▶ Task: An exact reprint of the whole listing is what the answer must contain.

<<<<

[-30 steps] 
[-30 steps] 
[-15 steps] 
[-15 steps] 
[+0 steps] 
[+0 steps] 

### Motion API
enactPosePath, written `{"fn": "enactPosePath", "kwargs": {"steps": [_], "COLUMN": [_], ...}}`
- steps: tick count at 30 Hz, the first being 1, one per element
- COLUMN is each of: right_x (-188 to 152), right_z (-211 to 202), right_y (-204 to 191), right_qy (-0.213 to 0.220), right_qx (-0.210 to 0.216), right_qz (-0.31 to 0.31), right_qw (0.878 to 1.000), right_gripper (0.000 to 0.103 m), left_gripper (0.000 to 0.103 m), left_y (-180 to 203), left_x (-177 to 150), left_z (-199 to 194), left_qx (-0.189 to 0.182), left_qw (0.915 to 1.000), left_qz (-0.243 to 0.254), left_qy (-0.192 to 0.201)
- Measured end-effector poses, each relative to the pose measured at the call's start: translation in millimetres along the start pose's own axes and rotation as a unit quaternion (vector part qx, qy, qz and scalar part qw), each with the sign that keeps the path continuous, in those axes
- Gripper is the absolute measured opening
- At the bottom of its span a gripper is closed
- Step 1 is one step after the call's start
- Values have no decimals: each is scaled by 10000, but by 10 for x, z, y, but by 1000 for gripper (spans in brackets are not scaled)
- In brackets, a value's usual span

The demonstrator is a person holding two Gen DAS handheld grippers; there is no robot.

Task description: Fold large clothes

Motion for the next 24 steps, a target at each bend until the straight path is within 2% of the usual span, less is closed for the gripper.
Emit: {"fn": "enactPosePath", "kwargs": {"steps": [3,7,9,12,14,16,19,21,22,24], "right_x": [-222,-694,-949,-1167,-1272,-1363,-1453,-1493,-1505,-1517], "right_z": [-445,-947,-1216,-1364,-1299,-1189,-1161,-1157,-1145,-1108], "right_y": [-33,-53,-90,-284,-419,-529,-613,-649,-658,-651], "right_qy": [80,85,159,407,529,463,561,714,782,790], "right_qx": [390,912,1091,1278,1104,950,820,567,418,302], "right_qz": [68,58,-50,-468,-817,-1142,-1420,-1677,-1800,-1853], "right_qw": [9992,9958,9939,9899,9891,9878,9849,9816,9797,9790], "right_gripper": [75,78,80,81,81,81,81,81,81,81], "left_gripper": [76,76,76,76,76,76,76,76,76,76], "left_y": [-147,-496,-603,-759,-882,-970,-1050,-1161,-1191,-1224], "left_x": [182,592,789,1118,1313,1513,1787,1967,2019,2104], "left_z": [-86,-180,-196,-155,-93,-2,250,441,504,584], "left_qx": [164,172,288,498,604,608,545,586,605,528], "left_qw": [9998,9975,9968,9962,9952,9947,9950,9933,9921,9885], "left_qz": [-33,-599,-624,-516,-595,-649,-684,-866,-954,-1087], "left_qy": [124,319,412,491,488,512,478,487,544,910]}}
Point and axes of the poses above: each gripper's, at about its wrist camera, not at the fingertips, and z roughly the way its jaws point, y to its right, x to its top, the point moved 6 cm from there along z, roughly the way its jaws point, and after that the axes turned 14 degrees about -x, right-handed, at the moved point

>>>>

▶ Solution for this task:
[-30 steps] 
[-30 steps] 
[-15 steps] 
[-15 steps] 
[+0 steps] 
[+0 steps] 

### Motion API
enactPosePath, written `{"fn": "enactPosePath", "kwargs": {"steps": [_], "COLUMN": [_], ...}}`
- steps: tick count at 30 Hz, the first being 1, one per element
- COLUMN is each of: right_x (-188 to 152), right_z (-211 to 202), right_y (-204 to 191), right_qy (-0.213 to 0.220), right_qx (-0.210 to 0.216), right_qz (-0.31 to 0.31), right_qw (0.878 to 1.000), right_gripper (0.000 to 0.103 m), left_gripper (0.000 to 0.103 m), left_y (-180 to 203), left_x (-177 to 150), left_z (-199 to 194), left_qx (-0.189 to 0.182), left_qw (0.915 to 1.000), left_qz (-0.243 to 0.254), left_qy (-0.192 to 0.201)
- Measured end-effector poses, each relative to the pose measured at the call's start: translation in millimetres along the start pose's own axes and rotation as a unit quaternion (vector part qx, qy, qz and scalar part qw), each with the sign that keeps the path continuous, in those axes
- Gripper is the absolute measured opening
- At the bottom of its span a gripper is closed
- Step 1 is one step after the call's start
- Values have no decimals: each is scaled by 10000, but by 10 for x, z, y, but by 1000 for gripper (spans in brackets are not scaled)
- In brackets, a value's usual span

The demonstrator is a person holding two Gen DAS handheld grippers; there is no robot.

Task description: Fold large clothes

Motion for the next 24 steps, a target at each bend until the straight path is within 2% of the usual span, less is closed for the gripper.
Emit: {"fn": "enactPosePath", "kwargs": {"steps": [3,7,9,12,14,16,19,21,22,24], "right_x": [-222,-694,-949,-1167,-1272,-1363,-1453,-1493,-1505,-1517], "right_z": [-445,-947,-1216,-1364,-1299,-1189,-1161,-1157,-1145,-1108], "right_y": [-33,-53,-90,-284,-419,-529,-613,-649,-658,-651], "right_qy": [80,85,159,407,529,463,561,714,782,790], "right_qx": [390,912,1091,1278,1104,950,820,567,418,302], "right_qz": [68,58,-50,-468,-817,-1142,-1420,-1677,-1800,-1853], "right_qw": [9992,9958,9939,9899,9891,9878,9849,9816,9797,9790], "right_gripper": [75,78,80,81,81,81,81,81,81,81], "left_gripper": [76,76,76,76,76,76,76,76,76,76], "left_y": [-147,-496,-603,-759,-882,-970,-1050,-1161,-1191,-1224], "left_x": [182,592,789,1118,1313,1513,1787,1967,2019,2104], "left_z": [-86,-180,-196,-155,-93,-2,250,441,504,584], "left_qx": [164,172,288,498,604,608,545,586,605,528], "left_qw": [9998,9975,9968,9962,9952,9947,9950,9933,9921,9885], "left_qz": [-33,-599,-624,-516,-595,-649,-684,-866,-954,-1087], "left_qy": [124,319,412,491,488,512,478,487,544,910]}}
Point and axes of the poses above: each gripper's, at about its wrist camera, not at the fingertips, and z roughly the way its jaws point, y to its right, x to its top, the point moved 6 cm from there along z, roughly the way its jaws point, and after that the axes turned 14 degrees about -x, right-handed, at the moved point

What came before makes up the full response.